Well, my muse - such as she is - is still refusing to speak to me. Whether she is still in the cave or off vacationing somewhere with beaches, pretty flowers and no snow is another question and one I can't answer. I just know she isn't speaking to me. Once again even thought there was a great prompt for One Single Impression (forks in the road), my brain remains blank. Not even a five little poetic syllables can I squeeze out, none-the-less 17 beyond that. And you know I hate posting just one poem in any case... or one of anything. But I don't want to go back to not posting because I think that's bad for me, so I'm going to take this opportunity to grumble about a few things. ("Oh joy!" my generous readers mutter to themselves. Isn't it bad enough when she's cheerful?")
So here are a few things that are irritating me.
Irritation #1: Endless winter. I have to concede, though, that we have had a couple of warmish days and that there are actually large patches of green showing. Carletta posted pictures of forsythia this morning so hopefully Spring is making its way north. Not fast enough for me, though. My spirit needs something soon. I've barely picked up my camera lately. I probably should. There are no doubt subtle changes to catch if I wasn't sulking because there's been no high drama and flowers.

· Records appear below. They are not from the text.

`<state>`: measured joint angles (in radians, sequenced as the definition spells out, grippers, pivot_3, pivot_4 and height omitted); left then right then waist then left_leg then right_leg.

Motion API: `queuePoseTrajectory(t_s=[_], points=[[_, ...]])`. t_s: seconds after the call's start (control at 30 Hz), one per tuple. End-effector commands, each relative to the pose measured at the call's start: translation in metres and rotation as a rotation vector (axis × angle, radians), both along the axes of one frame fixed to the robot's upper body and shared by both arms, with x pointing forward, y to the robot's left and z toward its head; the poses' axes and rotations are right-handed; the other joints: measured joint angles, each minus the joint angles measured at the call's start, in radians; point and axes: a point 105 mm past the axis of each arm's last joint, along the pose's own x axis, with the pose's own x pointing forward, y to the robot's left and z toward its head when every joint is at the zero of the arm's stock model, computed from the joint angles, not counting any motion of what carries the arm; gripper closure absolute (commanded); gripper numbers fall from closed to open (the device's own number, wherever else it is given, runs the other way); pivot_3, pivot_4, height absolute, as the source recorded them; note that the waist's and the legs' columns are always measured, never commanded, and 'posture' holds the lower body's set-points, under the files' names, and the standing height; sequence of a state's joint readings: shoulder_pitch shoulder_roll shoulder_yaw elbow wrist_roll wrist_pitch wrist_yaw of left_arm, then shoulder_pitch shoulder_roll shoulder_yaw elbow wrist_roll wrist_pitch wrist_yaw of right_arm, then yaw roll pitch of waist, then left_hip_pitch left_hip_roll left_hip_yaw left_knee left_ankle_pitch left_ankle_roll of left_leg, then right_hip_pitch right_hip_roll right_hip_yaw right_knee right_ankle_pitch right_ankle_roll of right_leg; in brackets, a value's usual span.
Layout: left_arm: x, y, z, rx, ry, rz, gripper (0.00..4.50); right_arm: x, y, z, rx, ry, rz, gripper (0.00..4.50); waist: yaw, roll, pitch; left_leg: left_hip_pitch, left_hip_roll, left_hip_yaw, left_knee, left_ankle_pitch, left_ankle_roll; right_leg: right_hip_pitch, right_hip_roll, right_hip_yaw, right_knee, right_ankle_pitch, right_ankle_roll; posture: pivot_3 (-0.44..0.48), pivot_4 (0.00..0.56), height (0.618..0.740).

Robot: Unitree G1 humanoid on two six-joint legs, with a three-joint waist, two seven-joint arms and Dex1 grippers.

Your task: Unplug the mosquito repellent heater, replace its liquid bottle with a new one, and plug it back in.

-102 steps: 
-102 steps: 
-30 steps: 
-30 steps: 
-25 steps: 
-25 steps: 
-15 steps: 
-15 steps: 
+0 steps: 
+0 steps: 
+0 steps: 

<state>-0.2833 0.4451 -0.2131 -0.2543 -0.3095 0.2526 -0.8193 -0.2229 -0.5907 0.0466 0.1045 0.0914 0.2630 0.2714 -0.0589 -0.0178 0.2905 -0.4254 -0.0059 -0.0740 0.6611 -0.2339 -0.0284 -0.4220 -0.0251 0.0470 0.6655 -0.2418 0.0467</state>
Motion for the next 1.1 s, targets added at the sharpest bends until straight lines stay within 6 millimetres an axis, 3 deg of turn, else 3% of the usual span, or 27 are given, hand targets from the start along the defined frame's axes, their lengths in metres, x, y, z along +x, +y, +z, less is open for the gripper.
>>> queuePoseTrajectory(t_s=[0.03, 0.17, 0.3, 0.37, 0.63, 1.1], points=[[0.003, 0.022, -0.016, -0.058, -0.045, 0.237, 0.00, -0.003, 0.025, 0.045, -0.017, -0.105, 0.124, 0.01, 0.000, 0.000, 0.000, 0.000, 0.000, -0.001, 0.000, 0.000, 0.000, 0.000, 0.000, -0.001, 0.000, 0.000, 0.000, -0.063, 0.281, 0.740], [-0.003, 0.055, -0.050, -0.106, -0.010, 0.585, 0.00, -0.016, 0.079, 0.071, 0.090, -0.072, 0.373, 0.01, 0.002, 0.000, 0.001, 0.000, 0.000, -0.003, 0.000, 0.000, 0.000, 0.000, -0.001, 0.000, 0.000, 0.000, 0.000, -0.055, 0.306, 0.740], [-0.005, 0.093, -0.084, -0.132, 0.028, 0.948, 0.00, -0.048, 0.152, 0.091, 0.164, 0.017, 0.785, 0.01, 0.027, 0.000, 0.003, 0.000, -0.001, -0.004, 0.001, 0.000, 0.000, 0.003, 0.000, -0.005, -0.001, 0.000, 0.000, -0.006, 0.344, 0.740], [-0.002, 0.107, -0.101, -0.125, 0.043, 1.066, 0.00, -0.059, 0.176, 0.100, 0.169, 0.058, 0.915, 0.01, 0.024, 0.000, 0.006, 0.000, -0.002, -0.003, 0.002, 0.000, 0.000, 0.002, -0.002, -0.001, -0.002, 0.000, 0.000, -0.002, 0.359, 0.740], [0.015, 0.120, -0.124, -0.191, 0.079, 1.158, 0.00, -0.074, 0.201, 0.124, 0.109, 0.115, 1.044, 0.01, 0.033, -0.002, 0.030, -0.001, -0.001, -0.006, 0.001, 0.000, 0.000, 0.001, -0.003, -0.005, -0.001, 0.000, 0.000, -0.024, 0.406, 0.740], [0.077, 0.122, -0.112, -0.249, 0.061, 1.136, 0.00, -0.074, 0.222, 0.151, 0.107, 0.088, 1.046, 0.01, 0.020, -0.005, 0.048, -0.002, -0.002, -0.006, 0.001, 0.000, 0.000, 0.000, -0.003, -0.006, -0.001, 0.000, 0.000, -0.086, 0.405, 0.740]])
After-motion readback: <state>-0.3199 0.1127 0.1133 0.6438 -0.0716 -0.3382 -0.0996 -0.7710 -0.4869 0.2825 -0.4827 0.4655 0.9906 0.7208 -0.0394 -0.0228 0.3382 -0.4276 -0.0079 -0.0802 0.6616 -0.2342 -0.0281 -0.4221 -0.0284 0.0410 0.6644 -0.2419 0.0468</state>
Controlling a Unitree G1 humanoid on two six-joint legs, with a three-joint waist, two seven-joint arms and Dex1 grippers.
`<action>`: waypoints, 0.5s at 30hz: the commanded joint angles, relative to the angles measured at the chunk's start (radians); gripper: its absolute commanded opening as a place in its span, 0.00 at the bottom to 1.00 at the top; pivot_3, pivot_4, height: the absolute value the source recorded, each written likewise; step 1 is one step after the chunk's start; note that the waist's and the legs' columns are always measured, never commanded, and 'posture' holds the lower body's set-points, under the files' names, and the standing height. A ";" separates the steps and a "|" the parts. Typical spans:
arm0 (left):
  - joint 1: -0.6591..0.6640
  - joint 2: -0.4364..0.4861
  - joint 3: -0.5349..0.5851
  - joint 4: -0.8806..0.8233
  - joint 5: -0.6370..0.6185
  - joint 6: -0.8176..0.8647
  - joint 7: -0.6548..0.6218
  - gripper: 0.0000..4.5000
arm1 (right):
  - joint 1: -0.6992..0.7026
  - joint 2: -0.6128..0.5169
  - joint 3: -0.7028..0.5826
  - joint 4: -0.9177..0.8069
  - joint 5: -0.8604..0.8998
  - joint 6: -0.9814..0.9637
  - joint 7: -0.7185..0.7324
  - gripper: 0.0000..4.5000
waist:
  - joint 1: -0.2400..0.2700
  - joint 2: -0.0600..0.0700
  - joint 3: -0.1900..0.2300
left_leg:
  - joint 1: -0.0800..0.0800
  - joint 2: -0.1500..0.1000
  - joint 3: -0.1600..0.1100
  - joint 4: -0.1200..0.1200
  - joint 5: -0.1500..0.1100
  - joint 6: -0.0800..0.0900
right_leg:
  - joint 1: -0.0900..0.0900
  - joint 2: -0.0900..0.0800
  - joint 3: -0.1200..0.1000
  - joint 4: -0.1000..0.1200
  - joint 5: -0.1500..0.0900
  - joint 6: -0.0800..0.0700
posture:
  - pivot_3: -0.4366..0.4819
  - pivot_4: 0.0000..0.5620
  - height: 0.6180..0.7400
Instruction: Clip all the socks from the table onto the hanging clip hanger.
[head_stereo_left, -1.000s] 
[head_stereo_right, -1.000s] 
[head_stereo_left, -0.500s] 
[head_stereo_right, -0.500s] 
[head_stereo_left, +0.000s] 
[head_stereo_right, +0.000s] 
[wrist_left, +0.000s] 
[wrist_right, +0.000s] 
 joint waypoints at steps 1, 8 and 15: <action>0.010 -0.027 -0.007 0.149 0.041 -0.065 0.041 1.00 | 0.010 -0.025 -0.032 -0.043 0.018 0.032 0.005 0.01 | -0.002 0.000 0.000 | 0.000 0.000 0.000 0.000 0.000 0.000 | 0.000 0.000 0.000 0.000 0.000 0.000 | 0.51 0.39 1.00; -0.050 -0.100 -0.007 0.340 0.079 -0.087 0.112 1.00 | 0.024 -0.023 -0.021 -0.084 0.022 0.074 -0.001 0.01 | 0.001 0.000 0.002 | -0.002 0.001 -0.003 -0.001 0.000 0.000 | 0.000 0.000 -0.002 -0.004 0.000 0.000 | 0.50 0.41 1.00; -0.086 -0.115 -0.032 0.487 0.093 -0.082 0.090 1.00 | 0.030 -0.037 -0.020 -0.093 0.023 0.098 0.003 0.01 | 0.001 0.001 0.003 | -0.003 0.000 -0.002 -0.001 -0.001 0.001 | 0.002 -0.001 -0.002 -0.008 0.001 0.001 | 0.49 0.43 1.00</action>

2. Irritation #2: Republicans... and the news media... Well, my first complaint in this category is could the media (and of course I COULD turn my TV off and stop listening to them 24/7... what a concept) stop the non-stop assessing of whether the economy has improved. It will take time. The endless second-guessing every 20 seconds is just crazy making for everyone. I think it has a negative influence on people's psyches and that has a negative influence on the market.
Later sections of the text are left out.